Line by line, copy all of the data exactly.

INFORMATION SHOWN
--- START ---
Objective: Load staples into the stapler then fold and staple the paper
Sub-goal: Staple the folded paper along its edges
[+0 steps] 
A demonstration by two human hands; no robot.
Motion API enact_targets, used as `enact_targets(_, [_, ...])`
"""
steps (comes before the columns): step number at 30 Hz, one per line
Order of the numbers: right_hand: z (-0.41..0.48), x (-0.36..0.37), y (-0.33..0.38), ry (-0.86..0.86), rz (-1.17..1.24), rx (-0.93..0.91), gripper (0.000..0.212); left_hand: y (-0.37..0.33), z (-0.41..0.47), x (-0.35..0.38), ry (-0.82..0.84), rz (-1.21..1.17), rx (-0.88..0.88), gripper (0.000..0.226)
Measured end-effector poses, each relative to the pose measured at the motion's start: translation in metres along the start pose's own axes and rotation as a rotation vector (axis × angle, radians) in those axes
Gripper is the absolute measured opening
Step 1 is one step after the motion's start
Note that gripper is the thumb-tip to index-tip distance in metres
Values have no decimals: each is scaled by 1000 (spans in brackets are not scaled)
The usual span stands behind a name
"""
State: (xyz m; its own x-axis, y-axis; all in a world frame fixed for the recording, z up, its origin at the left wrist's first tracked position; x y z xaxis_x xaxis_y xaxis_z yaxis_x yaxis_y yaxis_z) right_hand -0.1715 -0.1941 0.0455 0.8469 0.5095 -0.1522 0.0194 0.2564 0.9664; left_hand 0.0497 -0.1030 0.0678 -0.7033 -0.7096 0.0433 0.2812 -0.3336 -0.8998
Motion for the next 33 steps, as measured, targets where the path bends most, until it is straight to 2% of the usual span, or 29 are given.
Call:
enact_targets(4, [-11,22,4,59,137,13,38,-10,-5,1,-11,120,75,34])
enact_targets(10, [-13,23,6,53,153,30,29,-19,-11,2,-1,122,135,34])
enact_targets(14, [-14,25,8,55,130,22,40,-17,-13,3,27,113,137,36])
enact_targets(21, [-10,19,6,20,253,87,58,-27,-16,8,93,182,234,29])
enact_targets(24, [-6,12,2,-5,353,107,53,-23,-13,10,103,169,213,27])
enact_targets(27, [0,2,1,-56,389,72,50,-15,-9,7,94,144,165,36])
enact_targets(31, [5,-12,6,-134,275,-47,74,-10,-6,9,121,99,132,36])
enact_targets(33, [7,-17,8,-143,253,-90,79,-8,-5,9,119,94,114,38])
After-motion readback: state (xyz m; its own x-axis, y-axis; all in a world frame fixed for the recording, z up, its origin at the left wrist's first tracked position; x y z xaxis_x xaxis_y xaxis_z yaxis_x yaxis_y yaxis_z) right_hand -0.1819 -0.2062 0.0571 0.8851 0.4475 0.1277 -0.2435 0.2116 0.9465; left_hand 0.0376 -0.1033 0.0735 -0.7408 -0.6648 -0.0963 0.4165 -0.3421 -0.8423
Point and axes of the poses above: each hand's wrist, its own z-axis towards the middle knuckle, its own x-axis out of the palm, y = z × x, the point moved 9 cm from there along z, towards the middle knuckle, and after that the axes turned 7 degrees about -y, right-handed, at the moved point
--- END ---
EXERCISE OUTPUT
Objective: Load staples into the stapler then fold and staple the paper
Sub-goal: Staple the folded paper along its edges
[+0 steps] 
A demonstration by two human hands; no robot.
Motion API enact_targets, used as `enact_targets(_, [_, ...])`
"""
steps (comes before the columns): step number at 30 Hz, one per line
Order of the numbers: right_hand: z (-0.41..0.48), x (-0.36..0.37), y (-0.33..0.38), ry (-0.86..0.86), rz (-1.17..1.24), rx (-0.93..0.91), gripper (0.000..0.212); left_hand: y (-0.37..0.33), z (-0.41..0.47), x (-0.35..0.38), ry (-0.82..0.84), rz (-1.21..1.17), rx (-0.88..0.88), gripper (0.000..0.226)
Measured end-effector poses, each relative to the pose measured at the motion's start: translation in metres along the start pose's own axes and rotation as a rotation vector (axis × angle, radians) in those axes
Gripper is the absolute measured opening
Step 1 is one step after the motion's start
Note that gripper is the thumb-tip to index-tip distance in metres
Values have no decimals: each is scaled by 1000 (spans in brackets are not scaled)
The usual span stands behind a name
"""
State: (xyz m; its own x-axis, y-axis; all in a world frame fixed for the recording, z up, its origin at the left wrist's first tracked position; x y z xaxis_x xaxis_y xaxis_z yaxis_x yaxis_y yaxis_z) right_hand -0.1715 -0.1941 0.0455 0.8469 0.5095 -0.1522 0.0194 0.2564 0.9664; left_hand 0.0497 -0.1030 0.0678 -0.7033 -0.7096 0.0433 0.2812 -0.3336 -0.8998
Motion for the next 33 steps, as measured, targets where the path bends most, until it is straight to 2% of the usual span, or 29 are given.
Call:
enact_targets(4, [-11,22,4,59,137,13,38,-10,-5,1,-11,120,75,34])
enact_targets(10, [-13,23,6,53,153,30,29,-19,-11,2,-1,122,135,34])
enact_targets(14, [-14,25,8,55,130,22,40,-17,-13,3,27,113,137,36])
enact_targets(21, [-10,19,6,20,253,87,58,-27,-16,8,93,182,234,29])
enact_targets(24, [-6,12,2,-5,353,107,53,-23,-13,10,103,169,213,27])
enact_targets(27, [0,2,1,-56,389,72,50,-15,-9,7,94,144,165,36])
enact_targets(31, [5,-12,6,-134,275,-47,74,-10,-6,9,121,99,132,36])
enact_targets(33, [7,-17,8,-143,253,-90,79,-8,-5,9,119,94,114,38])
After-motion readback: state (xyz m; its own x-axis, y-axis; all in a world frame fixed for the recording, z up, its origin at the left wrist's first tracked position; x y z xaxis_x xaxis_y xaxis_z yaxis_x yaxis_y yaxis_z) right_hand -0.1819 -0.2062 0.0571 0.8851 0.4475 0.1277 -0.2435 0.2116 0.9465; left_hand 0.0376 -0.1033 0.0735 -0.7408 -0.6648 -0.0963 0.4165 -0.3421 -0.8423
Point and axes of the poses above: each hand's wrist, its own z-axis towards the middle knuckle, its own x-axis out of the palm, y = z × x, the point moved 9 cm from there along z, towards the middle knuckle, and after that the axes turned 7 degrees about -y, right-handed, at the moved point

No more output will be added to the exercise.